* _TO DO_
What you return must match the listing below exactly.
----
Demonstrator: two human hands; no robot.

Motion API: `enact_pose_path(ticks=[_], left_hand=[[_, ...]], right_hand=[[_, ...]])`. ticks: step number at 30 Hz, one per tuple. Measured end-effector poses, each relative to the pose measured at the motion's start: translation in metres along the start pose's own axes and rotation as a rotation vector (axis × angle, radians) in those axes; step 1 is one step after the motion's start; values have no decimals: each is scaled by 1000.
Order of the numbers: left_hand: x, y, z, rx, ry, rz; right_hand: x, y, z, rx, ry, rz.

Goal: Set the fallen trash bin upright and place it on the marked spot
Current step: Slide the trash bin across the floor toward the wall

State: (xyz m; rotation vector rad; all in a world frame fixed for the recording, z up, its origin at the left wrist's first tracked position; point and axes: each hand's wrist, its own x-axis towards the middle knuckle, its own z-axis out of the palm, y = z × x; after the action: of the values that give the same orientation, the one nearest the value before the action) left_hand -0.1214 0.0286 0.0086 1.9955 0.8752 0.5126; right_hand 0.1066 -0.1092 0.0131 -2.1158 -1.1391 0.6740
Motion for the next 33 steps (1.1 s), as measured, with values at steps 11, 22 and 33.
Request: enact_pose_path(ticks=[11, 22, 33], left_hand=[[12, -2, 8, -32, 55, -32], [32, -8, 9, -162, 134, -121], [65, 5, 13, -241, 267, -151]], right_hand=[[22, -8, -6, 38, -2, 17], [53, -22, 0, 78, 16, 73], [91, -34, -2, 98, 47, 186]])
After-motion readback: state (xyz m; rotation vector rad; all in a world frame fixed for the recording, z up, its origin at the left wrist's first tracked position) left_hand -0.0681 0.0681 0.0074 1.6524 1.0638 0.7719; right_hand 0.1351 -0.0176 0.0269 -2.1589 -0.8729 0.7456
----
* _ANSWER SECTION_
Demonstrator: two human hands; no robot.

Motion API: `enact_pose_path(ticks=[_], left_hand=[[_, ...]], right_hand=[[_, ...]])`. ticks: step number at 30 Hz, one per tuple. Measured end-effector poses, each relative to the pose measured at the motion's start: translation in metres along the start pose's own axes and rotation as a rotation vector (axis × angle, radians) in those axes; step 1 is one step after the motion's start; values have no decimals: each is scaled by 1000.
Order of the numbers: left_hand: x, y, z, rx, ry, rz; right_hand: x, y, z, rx, ry, rz.

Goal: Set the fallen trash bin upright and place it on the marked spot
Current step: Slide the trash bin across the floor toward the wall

State: (xyz m; rotation vector rad; all in a world frame fixed for the recording, z up, its origin at the left wrist's first tracked position; point and axes: each hand's wrist, its own x-axis towards the middle knuckle, its own z-axis out of the palm, y = z × x; after the action: of the values that give the same orientation, the one nearest the value before the action) left_hand -0.1214 0.0286 0.0086 1.9955 0.8752 0.5126; right_hand 0.1066 -0.1092 0.0131 -2.1158 -1.1391 0.6740
Motion for the next 33 steps (1.1 s), as measured, with values at steps 11, 22 and 33.
Request: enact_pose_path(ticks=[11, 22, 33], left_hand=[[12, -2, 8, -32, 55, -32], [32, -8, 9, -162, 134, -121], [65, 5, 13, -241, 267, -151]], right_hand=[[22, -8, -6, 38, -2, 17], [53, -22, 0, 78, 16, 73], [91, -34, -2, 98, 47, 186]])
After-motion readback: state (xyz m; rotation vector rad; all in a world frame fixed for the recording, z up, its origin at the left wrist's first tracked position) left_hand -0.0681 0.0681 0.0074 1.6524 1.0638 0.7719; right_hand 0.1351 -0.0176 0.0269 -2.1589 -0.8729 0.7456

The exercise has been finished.